* TASK DESCRIPTION
From the records below, take each line where the string "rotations" shows up and copy it.

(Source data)
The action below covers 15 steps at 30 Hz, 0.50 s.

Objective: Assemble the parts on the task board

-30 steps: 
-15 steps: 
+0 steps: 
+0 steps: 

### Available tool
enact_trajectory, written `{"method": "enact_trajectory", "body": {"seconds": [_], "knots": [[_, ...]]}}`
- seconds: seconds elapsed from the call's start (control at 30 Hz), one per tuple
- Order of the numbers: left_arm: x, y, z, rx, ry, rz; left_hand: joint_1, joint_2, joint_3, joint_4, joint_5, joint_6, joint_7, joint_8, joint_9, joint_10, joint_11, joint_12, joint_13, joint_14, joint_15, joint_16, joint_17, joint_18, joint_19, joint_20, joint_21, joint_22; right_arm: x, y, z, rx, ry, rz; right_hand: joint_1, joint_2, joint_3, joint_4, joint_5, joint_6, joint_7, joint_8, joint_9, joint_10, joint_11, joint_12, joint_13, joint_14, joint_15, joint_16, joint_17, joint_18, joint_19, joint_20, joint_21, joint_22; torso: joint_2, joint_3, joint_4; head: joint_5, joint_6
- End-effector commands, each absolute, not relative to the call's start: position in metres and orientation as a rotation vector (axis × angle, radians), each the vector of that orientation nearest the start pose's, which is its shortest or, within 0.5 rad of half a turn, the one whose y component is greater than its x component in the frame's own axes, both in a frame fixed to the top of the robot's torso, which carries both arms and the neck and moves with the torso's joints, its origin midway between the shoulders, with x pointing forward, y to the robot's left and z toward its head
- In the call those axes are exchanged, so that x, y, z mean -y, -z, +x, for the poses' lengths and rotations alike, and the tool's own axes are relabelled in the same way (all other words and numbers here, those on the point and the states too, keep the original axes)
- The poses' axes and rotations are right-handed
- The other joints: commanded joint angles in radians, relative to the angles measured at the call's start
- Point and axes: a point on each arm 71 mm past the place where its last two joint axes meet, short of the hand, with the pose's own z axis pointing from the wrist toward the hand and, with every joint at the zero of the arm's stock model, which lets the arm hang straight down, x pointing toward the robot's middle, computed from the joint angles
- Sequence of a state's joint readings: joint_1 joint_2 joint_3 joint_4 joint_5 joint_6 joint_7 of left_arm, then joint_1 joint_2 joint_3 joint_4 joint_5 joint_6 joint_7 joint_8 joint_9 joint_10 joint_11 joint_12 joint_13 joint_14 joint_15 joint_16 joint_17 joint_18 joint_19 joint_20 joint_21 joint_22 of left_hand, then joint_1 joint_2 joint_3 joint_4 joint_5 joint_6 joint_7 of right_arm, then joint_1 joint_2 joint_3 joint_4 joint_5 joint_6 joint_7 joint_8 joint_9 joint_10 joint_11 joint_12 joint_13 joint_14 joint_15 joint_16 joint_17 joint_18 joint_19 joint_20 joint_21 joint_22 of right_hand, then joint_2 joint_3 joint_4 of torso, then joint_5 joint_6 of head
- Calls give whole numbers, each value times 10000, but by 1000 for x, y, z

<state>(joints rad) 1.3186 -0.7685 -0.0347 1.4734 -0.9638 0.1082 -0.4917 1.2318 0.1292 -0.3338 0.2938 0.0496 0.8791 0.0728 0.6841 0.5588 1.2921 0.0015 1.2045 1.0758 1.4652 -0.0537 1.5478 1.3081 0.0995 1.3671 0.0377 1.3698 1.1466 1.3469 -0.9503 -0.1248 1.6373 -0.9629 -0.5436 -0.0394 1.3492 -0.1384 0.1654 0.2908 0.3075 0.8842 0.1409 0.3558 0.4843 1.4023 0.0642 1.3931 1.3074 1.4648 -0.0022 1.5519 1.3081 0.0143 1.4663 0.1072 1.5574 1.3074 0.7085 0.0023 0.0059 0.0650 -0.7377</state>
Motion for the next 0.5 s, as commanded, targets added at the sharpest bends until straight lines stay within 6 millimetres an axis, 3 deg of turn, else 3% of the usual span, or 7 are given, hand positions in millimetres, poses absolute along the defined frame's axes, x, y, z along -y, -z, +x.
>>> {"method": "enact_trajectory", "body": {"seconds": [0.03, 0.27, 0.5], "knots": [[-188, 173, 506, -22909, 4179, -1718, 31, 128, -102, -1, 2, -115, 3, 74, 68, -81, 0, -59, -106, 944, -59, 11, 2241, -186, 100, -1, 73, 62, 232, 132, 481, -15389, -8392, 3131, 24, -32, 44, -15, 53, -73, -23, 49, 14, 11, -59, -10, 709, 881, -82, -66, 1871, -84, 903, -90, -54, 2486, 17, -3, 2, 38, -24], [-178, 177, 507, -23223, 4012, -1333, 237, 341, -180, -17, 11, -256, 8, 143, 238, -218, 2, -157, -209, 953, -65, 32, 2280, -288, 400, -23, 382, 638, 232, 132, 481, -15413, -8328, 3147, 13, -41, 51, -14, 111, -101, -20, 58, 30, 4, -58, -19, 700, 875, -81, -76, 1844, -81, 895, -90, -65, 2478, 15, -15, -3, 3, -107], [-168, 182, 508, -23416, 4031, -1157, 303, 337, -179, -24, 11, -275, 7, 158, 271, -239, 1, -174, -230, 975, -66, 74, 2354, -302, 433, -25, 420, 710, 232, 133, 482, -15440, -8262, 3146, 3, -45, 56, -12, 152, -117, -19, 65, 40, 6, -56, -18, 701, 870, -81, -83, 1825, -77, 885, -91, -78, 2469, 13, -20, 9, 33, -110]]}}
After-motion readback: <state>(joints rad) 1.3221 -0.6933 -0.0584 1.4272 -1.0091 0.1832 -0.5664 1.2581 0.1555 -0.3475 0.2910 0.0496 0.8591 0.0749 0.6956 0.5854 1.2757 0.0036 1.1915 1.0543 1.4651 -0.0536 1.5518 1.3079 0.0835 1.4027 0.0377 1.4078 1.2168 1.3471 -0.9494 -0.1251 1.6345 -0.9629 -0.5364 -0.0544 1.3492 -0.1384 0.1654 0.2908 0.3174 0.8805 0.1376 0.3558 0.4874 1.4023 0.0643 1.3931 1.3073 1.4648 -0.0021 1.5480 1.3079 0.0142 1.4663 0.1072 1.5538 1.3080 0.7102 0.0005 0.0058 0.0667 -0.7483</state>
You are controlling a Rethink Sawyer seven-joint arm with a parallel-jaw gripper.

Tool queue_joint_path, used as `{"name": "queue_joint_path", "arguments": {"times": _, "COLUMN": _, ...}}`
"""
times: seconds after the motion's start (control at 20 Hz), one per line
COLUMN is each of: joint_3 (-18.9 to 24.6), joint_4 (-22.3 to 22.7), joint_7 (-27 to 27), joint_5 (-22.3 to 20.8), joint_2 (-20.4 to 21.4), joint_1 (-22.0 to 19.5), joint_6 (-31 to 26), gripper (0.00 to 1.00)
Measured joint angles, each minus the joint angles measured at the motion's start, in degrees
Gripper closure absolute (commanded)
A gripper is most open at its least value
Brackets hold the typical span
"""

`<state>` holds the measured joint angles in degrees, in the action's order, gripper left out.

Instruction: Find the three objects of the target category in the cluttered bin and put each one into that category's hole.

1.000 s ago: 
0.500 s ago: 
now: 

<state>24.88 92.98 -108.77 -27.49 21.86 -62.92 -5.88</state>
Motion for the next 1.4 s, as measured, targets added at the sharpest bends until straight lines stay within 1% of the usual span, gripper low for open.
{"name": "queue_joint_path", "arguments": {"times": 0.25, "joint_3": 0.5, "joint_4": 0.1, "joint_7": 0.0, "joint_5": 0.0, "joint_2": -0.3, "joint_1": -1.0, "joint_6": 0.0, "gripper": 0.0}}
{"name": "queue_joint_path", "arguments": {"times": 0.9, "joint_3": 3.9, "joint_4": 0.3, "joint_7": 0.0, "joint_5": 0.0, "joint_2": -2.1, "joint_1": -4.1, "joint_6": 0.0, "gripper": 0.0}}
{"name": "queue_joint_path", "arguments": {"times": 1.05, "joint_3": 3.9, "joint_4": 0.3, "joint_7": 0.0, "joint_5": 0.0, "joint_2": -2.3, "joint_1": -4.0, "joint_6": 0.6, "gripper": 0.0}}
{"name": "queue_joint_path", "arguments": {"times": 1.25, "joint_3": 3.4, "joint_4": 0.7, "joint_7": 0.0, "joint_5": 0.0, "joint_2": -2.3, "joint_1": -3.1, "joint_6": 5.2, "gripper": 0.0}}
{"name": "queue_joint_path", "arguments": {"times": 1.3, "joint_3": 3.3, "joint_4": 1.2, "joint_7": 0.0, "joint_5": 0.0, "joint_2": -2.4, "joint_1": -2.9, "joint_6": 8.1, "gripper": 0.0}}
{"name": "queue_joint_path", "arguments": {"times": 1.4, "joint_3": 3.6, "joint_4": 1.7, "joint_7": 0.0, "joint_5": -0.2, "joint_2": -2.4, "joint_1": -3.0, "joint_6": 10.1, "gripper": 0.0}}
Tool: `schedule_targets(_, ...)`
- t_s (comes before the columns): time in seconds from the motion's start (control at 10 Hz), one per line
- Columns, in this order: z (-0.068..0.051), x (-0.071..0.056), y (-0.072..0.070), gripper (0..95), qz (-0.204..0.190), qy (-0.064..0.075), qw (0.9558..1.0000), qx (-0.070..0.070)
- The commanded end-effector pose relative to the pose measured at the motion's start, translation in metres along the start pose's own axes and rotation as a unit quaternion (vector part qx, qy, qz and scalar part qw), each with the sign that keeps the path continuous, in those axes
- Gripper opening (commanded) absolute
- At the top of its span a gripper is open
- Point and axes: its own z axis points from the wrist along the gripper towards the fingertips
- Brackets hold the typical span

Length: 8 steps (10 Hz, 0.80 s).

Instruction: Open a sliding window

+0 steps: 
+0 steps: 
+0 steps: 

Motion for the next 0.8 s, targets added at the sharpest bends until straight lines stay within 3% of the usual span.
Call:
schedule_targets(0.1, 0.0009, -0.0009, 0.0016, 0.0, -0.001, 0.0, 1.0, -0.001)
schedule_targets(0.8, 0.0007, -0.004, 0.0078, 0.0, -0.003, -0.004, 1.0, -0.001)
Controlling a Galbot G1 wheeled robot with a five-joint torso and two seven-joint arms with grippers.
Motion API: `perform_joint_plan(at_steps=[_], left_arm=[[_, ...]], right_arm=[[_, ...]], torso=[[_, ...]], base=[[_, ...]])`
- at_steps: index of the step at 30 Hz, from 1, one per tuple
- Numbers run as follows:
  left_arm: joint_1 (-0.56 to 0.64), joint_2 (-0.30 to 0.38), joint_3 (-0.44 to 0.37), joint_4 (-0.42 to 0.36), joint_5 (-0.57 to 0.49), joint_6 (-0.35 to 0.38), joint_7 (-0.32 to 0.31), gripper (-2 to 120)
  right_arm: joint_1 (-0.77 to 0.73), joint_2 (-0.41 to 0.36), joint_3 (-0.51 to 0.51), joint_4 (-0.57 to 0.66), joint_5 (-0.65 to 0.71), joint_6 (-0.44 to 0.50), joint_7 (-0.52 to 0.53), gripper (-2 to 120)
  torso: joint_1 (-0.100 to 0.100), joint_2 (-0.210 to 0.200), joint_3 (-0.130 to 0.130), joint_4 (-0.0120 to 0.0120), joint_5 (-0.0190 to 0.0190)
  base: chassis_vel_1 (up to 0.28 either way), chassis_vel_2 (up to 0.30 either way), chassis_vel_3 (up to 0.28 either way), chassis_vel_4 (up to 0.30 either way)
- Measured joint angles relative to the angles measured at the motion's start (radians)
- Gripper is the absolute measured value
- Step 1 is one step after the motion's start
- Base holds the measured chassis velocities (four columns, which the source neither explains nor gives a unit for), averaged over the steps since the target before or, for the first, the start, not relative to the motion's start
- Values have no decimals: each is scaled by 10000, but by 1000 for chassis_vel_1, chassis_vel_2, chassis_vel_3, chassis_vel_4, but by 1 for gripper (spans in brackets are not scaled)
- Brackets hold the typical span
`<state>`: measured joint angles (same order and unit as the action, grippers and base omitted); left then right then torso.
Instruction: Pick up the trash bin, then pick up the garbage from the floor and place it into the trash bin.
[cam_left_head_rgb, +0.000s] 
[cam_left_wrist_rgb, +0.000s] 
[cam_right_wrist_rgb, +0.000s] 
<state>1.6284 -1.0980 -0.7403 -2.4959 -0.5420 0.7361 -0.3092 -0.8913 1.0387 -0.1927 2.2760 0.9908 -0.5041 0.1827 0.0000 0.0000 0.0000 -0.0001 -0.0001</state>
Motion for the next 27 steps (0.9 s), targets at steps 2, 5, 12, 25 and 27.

* EXERCISE OUTPUT
- In the call those axes are exchanged, so that x, y, z mean -y, -z, +x, for the poses' lengths and rotations alike, and the tool's own axes are relabelled in the same way (all other words and numbers here, those on the point and the states too, keep the original axes)
- The poses' axes and rotations are right-handed

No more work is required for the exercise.